Learn more: Co-regulation

What is resourcing?

Resources are how we create felt safety. They can be:

  • Present-moment sensations — Warmth, comfort, the feeling of your feet on the ground
  • Memories — A time when you felt really good, a beloved place or person
  • Imagination — A safe place, an imagined protector
  • External supports — People, places, or objects that feel calming

When we access a resource, we give the nervous system cues that it can let go. Building a library of resources, and learning to access them when needed, is a core skill in somatic work.

Learn more: Resourcing

What is titration?

Titration means working with small, manageable amounts of activation at a time.
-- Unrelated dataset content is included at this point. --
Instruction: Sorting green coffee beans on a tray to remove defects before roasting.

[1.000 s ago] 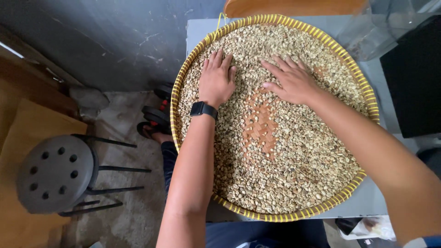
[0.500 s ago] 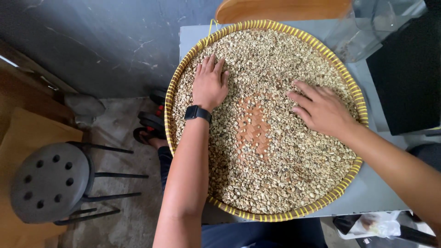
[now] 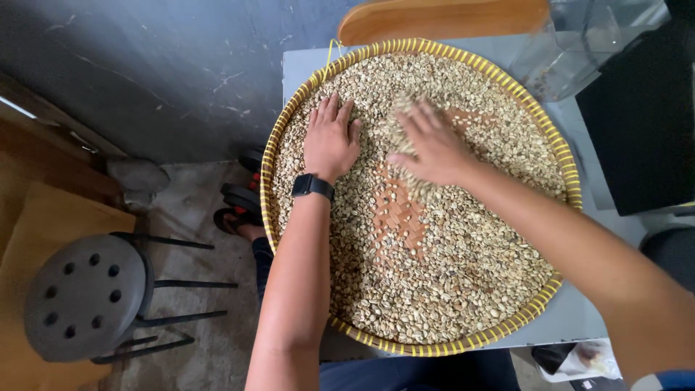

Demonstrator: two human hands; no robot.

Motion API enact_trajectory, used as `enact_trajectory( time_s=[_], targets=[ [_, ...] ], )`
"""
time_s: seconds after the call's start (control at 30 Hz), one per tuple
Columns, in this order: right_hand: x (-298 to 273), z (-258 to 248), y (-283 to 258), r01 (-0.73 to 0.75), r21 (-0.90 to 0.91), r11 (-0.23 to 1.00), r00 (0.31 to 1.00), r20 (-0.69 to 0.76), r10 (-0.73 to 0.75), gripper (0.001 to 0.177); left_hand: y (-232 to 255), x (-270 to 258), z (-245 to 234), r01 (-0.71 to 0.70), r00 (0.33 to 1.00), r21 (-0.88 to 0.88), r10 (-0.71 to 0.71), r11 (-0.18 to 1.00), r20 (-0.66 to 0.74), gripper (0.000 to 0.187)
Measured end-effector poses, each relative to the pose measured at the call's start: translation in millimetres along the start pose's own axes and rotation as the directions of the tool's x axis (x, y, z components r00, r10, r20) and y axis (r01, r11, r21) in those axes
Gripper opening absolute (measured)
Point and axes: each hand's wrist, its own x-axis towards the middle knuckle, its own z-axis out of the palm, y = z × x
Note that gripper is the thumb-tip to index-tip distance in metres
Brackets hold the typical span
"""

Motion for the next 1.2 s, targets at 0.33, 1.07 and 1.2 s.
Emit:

Like titrating a chemical solution drop by drop, we work with activation in small doses rather than all at once.

Too much too fast overwhelms the system. Small amounts can be processed and integrated.

In practice, this means:

  • Shorter sessions initially
  • Working with body areas gradually
  • Pausing before becoming overwhelmed
  • Building capacity over time

Learn more: Building capacity

What is pendulation?

Pendulation is the natural oscillation between activation and settling, between distress and resource.

Rather than staying in distress, we move back and forth:

  1. Touch into difficulty
  2. Return to resource
  3. Touch into difficulty again
  4. Return to resource

Staying in overwhelm re-traumatises. Pendulation allows processing without overwhelm. This teaches the nervous system that it can move into activation and successfully come back.